What you return must match the listing below exactly, minus any pictures.
::::::::::
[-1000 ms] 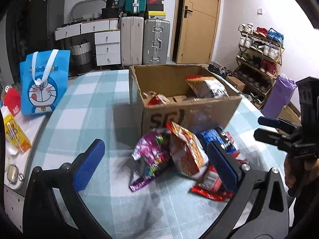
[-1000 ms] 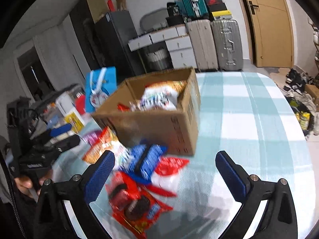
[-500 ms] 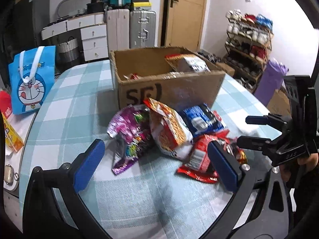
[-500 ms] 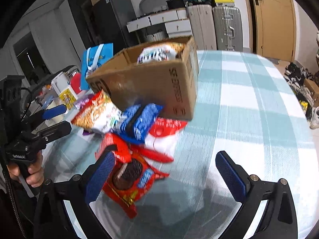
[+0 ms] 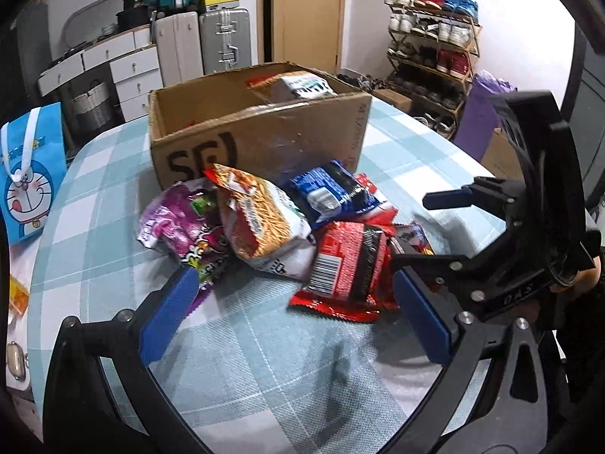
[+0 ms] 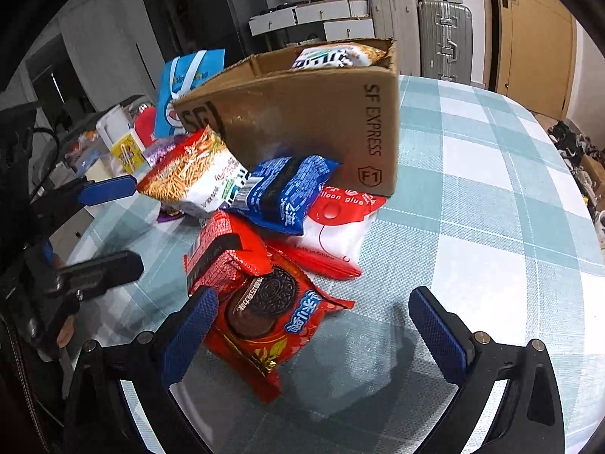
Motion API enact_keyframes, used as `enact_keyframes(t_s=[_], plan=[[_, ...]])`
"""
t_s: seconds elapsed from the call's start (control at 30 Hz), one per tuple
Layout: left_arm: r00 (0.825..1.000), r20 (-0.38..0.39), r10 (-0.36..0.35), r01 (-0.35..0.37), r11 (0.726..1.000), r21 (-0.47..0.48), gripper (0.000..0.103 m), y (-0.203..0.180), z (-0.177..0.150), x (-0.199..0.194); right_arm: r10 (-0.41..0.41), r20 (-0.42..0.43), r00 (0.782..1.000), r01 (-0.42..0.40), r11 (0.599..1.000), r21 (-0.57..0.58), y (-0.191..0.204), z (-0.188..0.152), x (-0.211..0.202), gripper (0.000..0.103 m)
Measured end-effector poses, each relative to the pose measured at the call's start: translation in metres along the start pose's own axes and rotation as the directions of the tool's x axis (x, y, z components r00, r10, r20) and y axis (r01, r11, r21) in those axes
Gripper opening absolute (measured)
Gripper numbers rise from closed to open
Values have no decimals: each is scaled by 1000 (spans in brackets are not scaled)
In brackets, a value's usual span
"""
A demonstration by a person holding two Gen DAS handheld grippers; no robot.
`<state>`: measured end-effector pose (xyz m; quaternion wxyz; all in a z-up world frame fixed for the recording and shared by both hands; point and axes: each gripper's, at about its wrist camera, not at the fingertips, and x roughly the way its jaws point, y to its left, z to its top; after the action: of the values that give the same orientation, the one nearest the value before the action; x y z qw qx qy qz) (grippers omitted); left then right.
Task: Organize snacks
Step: 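Move both grippers back toward the remaining snack bags, then grasp the red Oreo pack with the right gripper while the left grasps a red wafer pack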
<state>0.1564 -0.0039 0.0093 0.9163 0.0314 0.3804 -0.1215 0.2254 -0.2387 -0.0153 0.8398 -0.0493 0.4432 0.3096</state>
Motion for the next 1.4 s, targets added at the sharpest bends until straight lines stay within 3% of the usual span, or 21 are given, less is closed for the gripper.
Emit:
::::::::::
Answer space =
[-1000 ms] 
[-1000 ms] 
[-500 ms] 
[-500 ms] 
[+0 ms] 
[+0 ms] 
Motion API enact_keyframes, used as `enact_keyframes(t_s=[_], plan=[[_, ...]])`
"""
t_s: seconds elapsed from the call's start (control at 30 Hz), one per tuple
Layout: left_arm: r00 (0.825..1.000), r20 (-0.38..0.39), r10 (-0.36..0.35), r01 (-0.35..0.37), r11 (0.726..1.000), r21 (-0.47..0.48), gripper (0.000..0.103 m), y (-0.203..0.180), z (-0.177..0.150), x (-0.199..0.194); right_arm: r10 (-0.41..0.41), r20 (-0.42..0.43), r00 (0.782..1.000), r01 (-0.42..0.40), r11 (0.599..1.000), r21 (-0.57..0.58), y (-0.191..0.204), z (-0.188..0.152), x (-0.211..0.202), gripper (0.000..0.103 m)
Measured end-effector poses, each relative to the pose measured at the call's start: translation in metres along the start pose's own axes and rotation as the directions of the tool's x axis (x, y, z components r00, r10, r20) and y axis (r01, r11, r21) in those axes
Gripper opening absolute (measured)
Gripper numbers rise from closed to open
Values have no decimals: each is scaled by 1000 (spans in brackets are not scaled)
In brackets, a value's usual span
"""
A demonstration by a person holding two Gen DAS handheld grippers; no robot.
`<state>`: measured end-effector pose (xyz m; quaternion wxyz; all in a z-up world frame fixed for the recording and shared by both hands; point and axes: each gripper's, at about its wrist camera, not at the fingertips, and x roughly the way its jaws point, y to its left, z to its top; after the action: of the values that give the same orientation, the one nearest the value before the action; x y z qw qx qy qz) (grippers omitted); left then right.
Task: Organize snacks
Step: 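Move both grippers back toward the remaining snack bags, then grasp the red Oreo pack with the right gripper while the left grasps a red wafer pack
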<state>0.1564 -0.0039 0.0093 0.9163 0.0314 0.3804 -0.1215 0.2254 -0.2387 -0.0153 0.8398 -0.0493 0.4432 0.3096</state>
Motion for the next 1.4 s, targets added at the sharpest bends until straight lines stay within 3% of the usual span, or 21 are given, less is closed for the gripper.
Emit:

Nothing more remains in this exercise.